En el laboratorio del control de calidad conviven aparatos de última generación, como los autoanalizadores enzimáticos, que parecen cofres traídos de la estación espacial internacional, con viejos utensilios que huelen a baño maría y a horno antiguo. En una habitación contigua, que no está separada del espacio central por paredes ni puertas, están sentados Ramón Ayala y Pedro Puras. Pedro Puras trata de explicar a los cronistas cómo funcionan dos ingenios de nombre apabullante (autoanalizadores de flujo continuo segmentado), que permiten detectar niveles de azúcares, de acidez volátil, de sulfuroso... Pero Pedro, que además es catador para el Consejo Regulador y respira amor por el vino, incide en otra tarea que asumen los técnicos de la Enológica y que va más allá de los análisis: una labor de asesoramiento que se completa con el análisis no ya del vino, sino de las uvas. «La cata de uvas es muy importante para prevenir los problemas que puedan darse», coinciden Puras y Elena Meléndez.
Situado frente al edificio de los laboratorios, con su continuo trasiego de analistas y de muestras, el antiguo caserón de los trabajadores está hoy casi vacío. Espera una nueva reforma, ya en proyecto. En una de sus vidas anteriores albergó un museo y todavía son visibles las rampas de acceso a los pisos y grandes salas diáfanas, luminosas. Se mantiene en perfecto estado un aula de catas dispuesta para su uso. La última joya de la Enológica -la joya que marca su propósito de adelantares a los tiempos- se guarda en una habitación situada en un extremo de este edificio. Tiene un cierto aire de sala hospitalaria de radiología, con una máquina guardada en un recinto cerrado y dos profesionales escrutando los resultados detrás de una mampara de cristal. Se trata de un equipo de resonancia magnética nuclear que, en lugar de revisar clavículas o vértebras lumbares, analiza tempranillos o garnachas. «Podemos extraer mucha información. Es como si consiguiéramos la huella dactilar de cada vino», señala Eva López Rituerto, responsable del área de Resonancia Magnética. Y esos datos, una vez que se contrastan con las nutridas bases estadísticas, proporcionan datos casi irrebatibles (el margen de error no llega al 1%) sobre si un vino pertenece o no a una denominación o si está elaborado a partir de tal o cual variedad de uva. Es la única máquina de este tipo que existe en España y ya ha ayudado a detectar fraudes y a garantizar la procedencia de vinos que se destinan a la exportación. «Hay grandes grupos en Alemania que solo compran vinos cuyo origen está caracterizado por esta técnica», advierte Eva López.
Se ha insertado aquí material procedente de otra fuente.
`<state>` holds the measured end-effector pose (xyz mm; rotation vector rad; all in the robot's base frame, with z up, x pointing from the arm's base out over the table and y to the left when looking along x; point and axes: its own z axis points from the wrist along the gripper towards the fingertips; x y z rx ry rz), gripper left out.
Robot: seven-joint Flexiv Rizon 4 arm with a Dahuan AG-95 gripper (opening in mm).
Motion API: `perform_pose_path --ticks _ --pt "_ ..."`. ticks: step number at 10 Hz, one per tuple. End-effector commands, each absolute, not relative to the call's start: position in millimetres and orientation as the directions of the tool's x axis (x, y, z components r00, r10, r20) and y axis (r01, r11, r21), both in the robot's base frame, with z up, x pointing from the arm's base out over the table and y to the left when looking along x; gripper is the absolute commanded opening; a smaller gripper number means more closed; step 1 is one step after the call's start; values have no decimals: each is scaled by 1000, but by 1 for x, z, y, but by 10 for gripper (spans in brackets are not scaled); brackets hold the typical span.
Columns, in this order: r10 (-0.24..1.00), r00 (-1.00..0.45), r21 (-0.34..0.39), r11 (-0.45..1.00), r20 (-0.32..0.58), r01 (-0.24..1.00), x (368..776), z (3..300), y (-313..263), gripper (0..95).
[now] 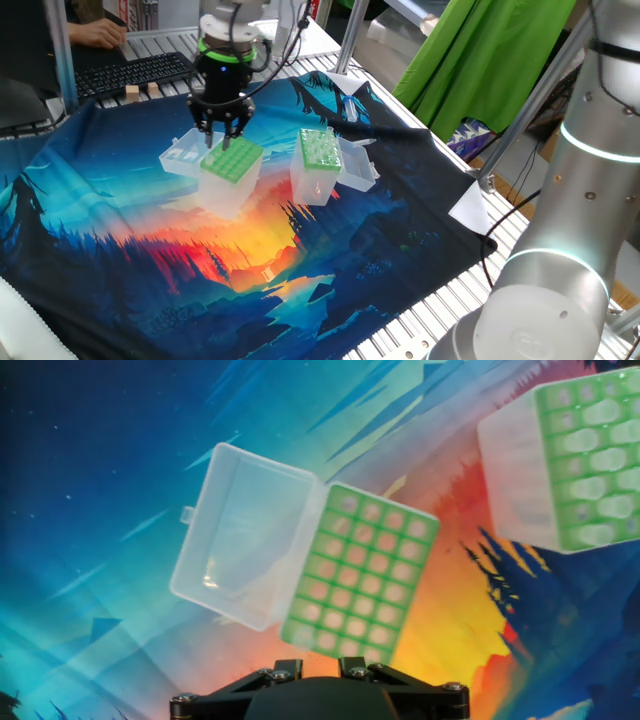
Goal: Transfer all large pipette tips from one holder to another
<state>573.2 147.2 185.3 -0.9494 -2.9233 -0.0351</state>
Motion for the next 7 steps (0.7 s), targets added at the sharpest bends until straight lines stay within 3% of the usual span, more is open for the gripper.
perform_pose_path --ticks 1,4,5,7 --pt "589 -805 3 807 70 590 575 182 149 190" --pt "596 -800 3 801 67 598 581 175 151 190" --pt "598 -799 4 800 67 600 584 173 153 380" --pt "603 -795 6 797 65 605 589 169 155 380"
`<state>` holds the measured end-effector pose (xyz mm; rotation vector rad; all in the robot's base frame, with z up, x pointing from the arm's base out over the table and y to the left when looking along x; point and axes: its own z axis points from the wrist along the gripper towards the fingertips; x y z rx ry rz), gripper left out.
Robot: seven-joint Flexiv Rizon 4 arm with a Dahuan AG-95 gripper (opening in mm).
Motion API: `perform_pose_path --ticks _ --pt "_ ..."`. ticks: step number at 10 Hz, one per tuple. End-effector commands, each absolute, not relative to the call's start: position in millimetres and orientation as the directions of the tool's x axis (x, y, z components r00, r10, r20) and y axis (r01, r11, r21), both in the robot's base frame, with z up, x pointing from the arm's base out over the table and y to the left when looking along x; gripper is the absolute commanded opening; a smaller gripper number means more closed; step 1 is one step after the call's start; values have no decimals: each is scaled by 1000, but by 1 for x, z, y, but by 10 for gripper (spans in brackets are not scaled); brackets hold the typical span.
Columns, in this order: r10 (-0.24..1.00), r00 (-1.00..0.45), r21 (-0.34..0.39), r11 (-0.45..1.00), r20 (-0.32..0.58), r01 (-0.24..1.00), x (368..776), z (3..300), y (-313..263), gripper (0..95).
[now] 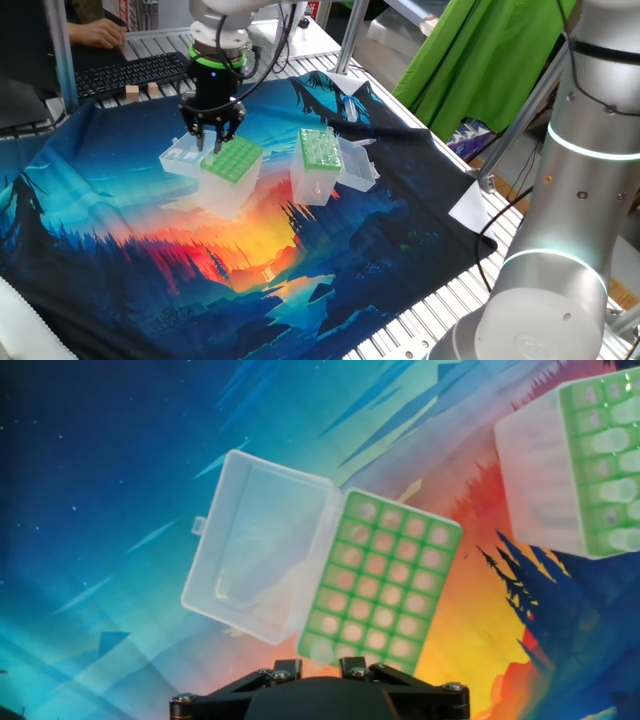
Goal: Transfer all large pipette tips from one holder to another
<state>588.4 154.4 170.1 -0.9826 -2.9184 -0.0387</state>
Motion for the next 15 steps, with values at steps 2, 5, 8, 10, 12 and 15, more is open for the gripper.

En este cruzar y descruzar la barrera del tiempo que propone la Estación Enológica, los visitantes acaban en la antigua bodega, cuya graciosa entrada de piedra conduce a las oficinas. Abajo se mantienen los calaos y el botellero. Todos los clientes que llevan a analizar un vino para exportación deben dejar dos muestras por si fuese necesario recurrir a ellas. Mientras los técnicos se afanan con el contenido de la primera botella, la segunda reposa durante seis meses en el cementerio. No solo hay vino, también bebidas espirituosas y licores, algunos de insólitos colores. «Nos hemos ido adaptando a las necesidades del momento, pero tenemos la misma vocación del servicio al sector», resume la directora, Elena Meléndez.